Tag Archives: law enforcement
Questions regarding Colorado’s ability to keep up with the flow of DUI blood tests have come to light since the state’s major policy change that could potentially jeopardize cases.
As of July 1, 2019, rather than sending out their blood tests to private labs, the Colorado Bureau of Investigations (CBI) has taken on the workload themselves in their attempt to cut back on spending. Private lab testing costs, at minimum $300, per case. This switch was in attempt to ease financial burdens on the smaller law enforcement agencies and to better collect data regarding marijuana use among motorists. The hope was that the state would be able to gather more information since the smaller agencies who refrained from sending in samples previously due to the cost, would be more likely to send in their data.
In addition to the fear that the CBI will not be able to handle the overflow that would result from the change in policy, there is also concern regarding the effects on the private labs they took work away from.
Back in 2013, when the Colorado Department of Public Health and Environment closed its labs due to concerns regarding accuracy, a small private lab called ChemaTox, made its way onto the market and has since handled thousands of cases for the state’s law enforcement. However, when CBI dropped its fees at the start of July, it hit ChemaTox hard. According to its owner Sarah Urfer, the business couldn’t keep up.

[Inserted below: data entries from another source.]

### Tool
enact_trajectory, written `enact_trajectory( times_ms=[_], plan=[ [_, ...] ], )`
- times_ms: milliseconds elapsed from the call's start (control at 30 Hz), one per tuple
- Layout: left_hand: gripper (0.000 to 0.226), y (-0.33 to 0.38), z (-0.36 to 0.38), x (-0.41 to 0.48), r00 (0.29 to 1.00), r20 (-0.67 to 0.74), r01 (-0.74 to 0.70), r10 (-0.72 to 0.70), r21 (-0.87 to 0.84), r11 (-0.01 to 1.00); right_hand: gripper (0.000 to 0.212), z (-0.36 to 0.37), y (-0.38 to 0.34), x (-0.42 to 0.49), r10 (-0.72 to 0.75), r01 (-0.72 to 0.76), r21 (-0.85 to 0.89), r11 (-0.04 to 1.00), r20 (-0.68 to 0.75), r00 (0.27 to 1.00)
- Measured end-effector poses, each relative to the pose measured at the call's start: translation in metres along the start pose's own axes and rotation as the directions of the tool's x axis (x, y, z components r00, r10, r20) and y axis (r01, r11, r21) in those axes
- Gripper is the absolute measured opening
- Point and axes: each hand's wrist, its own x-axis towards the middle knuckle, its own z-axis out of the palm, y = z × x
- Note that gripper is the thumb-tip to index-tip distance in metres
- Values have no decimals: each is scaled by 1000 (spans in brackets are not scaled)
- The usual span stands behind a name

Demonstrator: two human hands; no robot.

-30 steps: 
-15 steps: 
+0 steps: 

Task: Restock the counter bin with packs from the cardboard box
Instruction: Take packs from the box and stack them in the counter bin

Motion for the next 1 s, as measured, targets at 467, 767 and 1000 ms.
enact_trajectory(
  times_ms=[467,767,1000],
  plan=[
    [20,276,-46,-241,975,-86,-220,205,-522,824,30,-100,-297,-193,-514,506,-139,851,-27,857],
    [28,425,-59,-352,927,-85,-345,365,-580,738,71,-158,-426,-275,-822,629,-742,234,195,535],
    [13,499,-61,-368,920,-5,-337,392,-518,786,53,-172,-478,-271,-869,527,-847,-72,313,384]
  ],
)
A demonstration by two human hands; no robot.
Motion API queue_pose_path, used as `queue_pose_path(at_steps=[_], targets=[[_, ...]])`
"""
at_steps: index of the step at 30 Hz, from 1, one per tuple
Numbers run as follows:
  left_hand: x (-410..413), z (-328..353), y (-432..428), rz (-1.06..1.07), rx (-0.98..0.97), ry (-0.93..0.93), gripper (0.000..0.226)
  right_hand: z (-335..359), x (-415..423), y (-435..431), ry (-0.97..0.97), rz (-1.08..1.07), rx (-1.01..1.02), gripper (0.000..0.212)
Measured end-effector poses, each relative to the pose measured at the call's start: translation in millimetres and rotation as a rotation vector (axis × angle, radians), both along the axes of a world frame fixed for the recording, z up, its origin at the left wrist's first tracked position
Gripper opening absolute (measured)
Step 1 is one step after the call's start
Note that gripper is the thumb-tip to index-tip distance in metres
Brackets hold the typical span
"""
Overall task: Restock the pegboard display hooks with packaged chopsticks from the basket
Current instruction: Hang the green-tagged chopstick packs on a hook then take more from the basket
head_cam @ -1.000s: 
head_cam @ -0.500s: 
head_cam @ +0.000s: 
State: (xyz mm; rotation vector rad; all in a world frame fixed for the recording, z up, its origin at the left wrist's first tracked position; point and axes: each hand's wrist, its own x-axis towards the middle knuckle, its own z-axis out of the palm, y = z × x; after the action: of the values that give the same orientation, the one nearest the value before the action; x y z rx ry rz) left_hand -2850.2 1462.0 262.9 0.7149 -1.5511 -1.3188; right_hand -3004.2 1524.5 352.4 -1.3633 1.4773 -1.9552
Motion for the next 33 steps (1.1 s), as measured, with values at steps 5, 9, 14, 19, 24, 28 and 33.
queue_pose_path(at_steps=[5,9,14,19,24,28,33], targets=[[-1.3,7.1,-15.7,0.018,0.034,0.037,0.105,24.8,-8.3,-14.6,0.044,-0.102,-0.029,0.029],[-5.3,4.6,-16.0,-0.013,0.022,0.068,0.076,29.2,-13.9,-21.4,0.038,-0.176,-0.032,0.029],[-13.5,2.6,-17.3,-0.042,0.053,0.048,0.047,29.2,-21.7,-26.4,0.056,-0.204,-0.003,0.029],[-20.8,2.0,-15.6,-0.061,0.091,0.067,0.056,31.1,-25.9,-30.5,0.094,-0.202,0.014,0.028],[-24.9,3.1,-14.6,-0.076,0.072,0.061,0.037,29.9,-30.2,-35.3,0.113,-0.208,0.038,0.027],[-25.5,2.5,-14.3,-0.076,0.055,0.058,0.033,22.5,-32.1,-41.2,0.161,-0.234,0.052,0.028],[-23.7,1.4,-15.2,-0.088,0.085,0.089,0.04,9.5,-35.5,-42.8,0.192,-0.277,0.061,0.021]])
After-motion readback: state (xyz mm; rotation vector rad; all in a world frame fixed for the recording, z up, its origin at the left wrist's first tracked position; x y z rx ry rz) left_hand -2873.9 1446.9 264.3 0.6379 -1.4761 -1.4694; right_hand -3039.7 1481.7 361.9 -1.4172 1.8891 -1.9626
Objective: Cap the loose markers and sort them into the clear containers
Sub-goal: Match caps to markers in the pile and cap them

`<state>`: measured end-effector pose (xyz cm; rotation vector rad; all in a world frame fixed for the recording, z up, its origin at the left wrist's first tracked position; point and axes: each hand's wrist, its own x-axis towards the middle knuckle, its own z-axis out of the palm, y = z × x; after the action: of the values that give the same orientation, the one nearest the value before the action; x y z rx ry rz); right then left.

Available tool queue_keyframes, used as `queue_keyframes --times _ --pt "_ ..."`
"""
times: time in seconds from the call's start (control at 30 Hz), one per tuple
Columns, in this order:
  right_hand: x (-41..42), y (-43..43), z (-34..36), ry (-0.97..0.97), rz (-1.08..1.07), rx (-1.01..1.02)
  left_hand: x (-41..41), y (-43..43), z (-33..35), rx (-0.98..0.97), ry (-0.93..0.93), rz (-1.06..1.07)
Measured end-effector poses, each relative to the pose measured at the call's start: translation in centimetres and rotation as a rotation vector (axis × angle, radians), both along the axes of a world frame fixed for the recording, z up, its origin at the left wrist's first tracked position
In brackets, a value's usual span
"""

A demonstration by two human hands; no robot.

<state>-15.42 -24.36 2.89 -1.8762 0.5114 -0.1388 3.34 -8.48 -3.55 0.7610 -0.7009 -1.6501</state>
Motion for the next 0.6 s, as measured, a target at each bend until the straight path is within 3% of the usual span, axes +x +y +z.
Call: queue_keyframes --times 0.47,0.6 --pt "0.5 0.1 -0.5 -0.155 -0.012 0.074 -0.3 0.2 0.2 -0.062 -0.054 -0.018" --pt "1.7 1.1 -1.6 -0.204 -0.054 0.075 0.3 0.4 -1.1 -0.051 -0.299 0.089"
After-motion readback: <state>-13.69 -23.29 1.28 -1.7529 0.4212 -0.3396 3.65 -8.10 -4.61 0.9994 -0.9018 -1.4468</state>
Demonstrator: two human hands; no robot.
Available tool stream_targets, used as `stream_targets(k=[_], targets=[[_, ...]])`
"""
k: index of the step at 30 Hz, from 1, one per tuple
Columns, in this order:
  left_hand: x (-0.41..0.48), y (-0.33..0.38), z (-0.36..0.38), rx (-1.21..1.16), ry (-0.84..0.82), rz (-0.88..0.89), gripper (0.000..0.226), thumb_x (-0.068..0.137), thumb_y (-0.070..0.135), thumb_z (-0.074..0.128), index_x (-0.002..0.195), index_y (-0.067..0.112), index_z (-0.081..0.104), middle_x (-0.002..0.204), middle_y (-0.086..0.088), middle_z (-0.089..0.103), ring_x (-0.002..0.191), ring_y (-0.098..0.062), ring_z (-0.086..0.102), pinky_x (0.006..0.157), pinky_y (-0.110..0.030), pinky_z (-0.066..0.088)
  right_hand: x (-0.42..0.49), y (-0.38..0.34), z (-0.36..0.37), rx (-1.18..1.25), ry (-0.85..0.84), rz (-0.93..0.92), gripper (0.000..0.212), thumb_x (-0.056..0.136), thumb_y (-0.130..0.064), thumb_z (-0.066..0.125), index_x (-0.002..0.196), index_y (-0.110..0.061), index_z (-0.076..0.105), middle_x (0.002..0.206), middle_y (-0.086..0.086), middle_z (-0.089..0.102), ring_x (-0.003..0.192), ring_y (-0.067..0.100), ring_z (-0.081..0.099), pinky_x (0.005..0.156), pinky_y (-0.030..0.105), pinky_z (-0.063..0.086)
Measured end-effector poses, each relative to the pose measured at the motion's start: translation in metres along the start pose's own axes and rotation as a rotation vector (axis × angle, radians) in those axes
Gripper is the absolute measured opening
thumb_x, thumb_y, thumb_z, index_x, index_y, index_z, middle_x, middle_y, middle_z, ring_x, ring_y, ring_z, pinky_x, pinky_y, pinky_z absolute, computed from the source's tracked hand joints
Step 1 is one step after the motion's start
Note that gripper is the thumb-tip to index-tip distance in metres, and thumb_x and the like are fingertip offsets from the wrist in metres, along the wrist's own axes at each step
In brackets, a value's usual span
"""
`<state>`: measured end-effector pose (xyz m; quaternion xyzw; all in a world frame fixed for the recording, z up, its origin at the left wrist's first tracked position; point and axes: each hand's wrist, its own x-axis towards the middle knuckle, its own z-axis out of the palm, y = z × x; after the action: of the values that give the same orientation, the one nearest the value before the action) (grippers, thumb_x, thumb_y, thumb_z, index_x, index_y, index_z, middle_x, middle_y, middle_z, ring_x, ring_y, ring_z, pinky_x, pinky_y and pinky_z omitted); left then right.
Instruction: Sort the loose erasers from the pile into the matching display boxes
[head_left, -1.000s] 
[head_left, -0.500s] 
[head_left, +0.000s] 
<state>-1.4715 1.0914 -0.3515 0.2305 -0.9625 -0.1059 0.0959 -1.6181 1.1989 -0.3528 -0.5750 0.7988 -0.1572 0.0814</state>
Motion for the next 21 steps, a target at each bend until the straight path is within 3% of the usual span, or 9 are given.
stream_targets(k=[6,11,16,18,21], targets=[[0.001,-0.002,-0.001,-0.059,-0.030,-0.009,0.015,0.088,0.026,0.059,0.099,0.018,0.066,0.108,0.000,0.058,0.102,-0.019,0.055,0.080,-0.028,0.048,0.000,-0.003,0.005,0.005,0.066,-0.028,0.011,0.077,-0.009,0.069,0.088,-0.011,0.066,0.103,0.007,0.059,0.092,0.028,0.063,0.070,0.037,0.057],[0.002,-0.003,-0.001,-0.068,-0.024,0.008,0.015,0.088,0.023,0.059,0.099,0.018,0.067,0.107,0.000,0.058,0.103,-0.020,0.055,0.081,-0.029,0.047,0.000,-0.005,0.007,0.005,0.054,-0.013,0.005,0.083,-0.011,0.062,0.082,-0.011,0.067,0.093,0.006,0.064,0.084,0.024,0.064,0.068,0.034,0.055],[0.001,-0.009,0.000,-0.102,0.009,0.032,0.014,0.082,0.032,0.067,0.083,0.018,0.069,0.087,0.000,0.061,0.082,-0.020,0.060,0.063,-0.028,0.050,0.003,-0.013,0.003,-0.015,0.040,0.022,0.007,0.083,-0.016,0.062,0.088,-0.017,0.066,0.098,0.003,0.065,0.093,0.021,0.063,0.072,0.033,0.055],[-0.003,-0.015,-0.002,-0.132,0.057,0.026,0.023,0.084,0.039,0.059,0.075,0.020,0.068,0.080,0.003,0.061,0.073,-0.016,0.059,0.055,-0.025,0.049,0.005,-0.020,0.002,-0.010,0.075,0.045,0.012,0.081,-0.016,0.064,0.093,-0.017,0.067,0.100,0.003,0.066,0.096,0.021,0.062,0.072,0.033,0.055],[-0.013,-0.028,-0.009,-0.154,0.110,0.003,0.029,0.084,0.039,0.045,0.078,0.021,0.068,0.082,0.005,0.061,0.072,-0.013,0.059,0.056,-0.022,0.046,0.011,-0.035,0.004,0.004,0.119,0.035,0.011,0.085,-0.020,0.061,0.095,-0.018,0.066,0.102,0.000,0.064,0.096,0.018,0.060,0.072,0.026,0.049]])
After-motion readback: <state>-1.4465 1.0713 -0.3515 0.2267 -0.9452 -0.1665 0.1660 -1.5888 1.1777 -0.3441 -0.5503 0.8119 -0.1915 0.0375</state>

“It was never our intention to negatively impact a private business. I’m embarrassed and I’m responsible. Where we failed was to do the stakeholder outreach that I expect our agency to do and I should have done in this case to reach out to ChemaTox,” said John Camper, Director of the CBI.
The loss of business that Urfer and her 25 full-time employees suffered within weeks of the change was significant enough that she felt unable to rebuild, leading her to close within the month.
With one of the labs that handled the workload closed for good, all of the tests that were run by them fell onto the CBI.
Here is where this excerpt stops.